Calgary Chamber of Commerce CEO and president Deborah Yedlin speaks with Alberta Primetime host Michael Higgins about how Canada could limit the impact of U.S. tariffs and strengthen the economy.
This interview has been edited for clarity and length
Michael Higgins: What makes this the inflection point, which, coincidentally is the name of your document?
Deborah Yedlin: The inflection point really is where we’re at, from an economic standpoint, in this country as a result of what President Trump wants to impose on Canada’s steel exports, aluminum exports, energy exports.
What we’re talking about is, how do we look inward to strengthen the infrastructure, to eliminate interprovincial trade barriers, to make sure that we’re competitive from a tax standpoint, while also looking to strengthen our ties with other markets? Because that’s clearly what we need to do.
MH: Why do you feel it’s taken the chaos and uncertainty triggered by the Trump tariff threats to motivate a conversation like this?
DY: This has been a conversation for as long as I can remember. In fact, if you read Peter Lougheed speeches from the 1970s, he talked about how we needed to diversify our economy, so this is something we’ve talked about. We’ve nibbled around the edges, but now this is something that has really come to the forefront because of our reliance on the U.S. as an export market. We really need to change that paradigm.
It has obviously caused a lot of different conversations to start happening, but these conversations should have happened, I would argue, 20 years ago.
MH: Are there made-in-Alberta solutions that could be applied here? What’s the road map your chamber is putting forward?
DY: What we’re talking about is everything from decreasing the red tape and regulatory burden to increasing the interprovincial trade. We are talking about how we need to support entrepreneurs and innovators to be able to grow their companies and their ideas in Canada, talking about building strong communities, which means investing in infrastructure. We want to strengthen the talent in the workforce that we have, and that means investing in education.
MH: What does the business community need to better thrive, better survive, and be successful in that kind of environment?
DY: We need our business community to have access to labour, access to capital, to have a competitive tax rate, to be able to expand as they can within the markets that they’re serving, and we need that regulatory burden and the red tape to be eliminated.
When you think about the fact that you can’t access certain professionals from across the country because of the accreditation challenges, when you think about the interprovincial trade barriers that exist and make it hard for you to import wine from Ontario into Alberta, there’s so many things that we don’t help ourselves, and it’s time that we actually look inward to eliminate those barriers.

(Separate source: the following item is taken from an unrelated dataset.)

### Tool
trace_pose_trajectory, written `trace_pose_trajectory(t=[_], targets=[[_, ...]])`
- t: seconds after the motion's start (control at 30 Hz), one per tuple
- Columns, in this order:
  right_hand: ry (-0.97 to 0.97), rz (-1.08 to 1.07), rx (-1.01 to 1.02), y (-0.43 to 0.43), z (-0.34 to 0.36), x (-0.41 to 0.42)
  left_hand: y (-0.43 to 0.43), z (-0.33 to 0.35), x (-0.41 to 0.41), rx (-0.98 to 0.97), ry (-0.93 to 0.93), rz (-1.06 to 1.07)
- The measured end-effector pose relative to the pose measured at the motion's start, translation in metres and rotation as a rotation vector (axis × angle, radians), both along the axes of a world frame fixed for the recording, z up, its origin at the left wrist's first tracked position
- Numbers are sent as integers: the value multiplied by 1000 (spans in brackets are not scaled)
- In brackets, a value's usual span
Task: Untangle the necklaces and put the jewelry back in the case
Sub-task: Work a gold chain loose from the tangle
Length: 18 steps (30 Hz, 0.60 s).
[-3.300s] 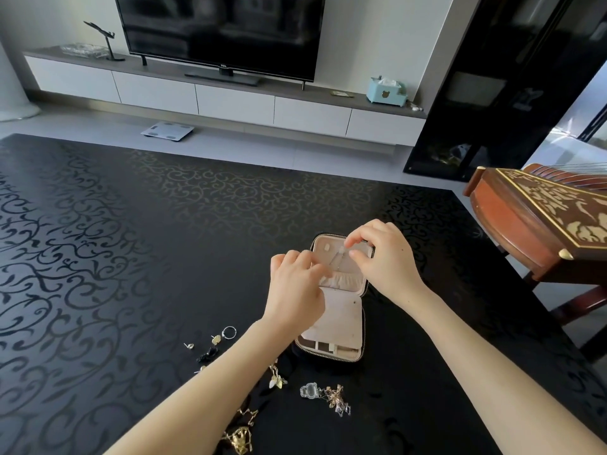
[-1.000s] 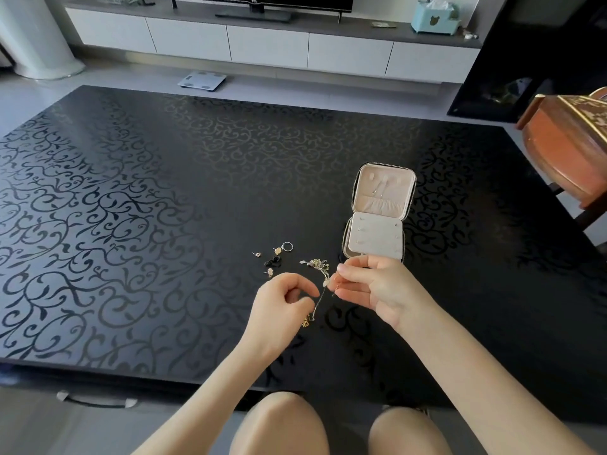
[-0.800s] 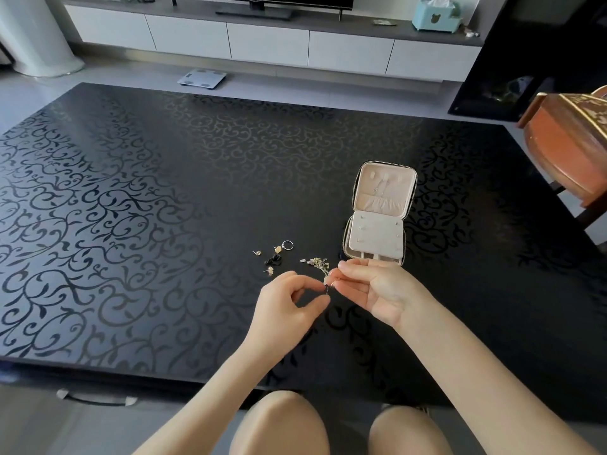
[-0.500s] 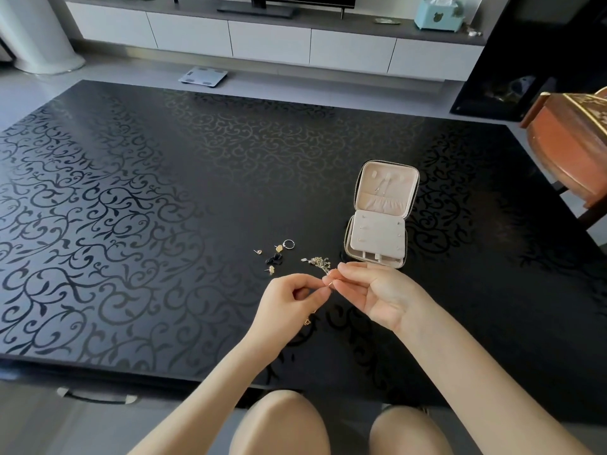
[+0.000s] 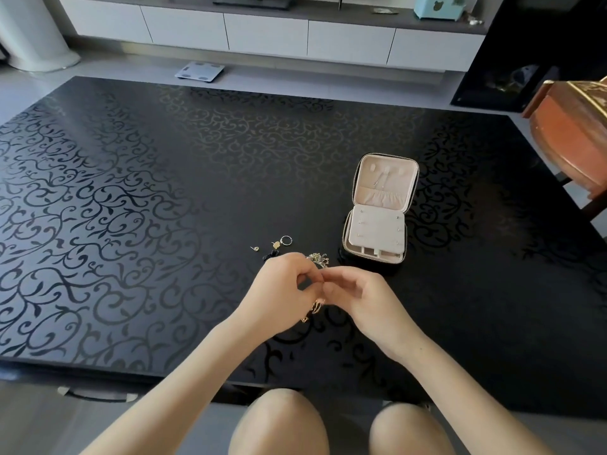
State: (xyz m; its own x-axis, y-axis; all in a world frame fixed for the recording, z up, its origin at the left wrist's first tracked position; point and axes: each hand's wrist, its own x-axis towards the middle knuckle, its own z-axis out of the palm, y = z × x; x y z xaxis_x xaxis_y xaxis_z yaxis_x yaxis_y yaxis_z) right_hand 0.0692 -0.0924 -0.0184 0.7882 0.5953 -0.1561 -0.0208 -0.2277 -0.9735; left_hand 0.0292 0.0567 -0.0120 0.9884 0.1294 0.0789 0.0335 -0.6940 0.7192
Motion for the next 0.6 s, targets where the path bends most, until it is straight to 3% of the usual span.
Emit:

The infrastructure conversation: let’s look about trade corridors, infrastructure corridors. Let’s talk about reviving Energy East so we can get oil from west to east and not have to go to the United States. Let’s talk about diversifying markets.
We heard from the Prime Minister that there was no business case for LNG, that conversation has changed. There absolutely is a business case for LNG to Europe and to Japan and South Korea. So let’s make that happen. Let’s increase that capacity and decrease the time it takes for those projects to gain approval.
MH: How much confidence do then take from heightened talk around support for expanded east-west energy infrastructure?
DY: I think it’s great that we’re hearing the conversation. There are many people, myself included, who wrote about it for a long time and we bear the scars of the conversations and the fact that the project didn’t go forward.
Obviously it’ll need to be structured differently. TC Energy has pretty much said this is not something that they’re looking at this point. So what does that look like going forward? Does the government have to get involved? How do we make sure that it’s de-risked, for both the proponent and for the producers, to fill that pipeline, so the long cycle capital can be risked? Those are questions that we still need answered before anything like that can go forward.
MH: Let’s say roadblocks are removed. There is a heightened push into interprovincial trade. What degree then do you see businesses abandoning trade into the U.S. marketplace?
DY: If we can increase our ability to trade amongst ourselves and to expand to other markets, then it’s the U.S. consumer, and it’s the U.S. market that will suffer because they will not have access to our goods that we have been supplying them.
Arguably, if you’re buying our goods at the Canadian dollar price, you’re getting a good deal to begin with and so this could cause their terms of trade to go up, and obviously has the potential to be inflationary, which is the last thing any of us want.
MH: How much interaction do you have with Chambers of Commerce south of the border? What are your counterparts down there saying about this whole situation?
DY: They’re very concerned about what this could mean for the for the U.S. economy because chambers are local, and what consumers will feel as a result of tariffs on the products.
Right now, it looks like we’ll have a 10-per cent tariff on oil. Well every time you go and fill up your car it’s going to be more expensive, and you’ll have that reminder every week. I don’t think that’s going to go over well.
Of course, that means that the more you spend on items, the less there is disposable to spend on other things in the economy, broadly speaking. So think of all those restaurants, those retailers, those organizations, those businesses, that will be impacted by a higher cost structure, which takes a bite out of the consumer’s wallet.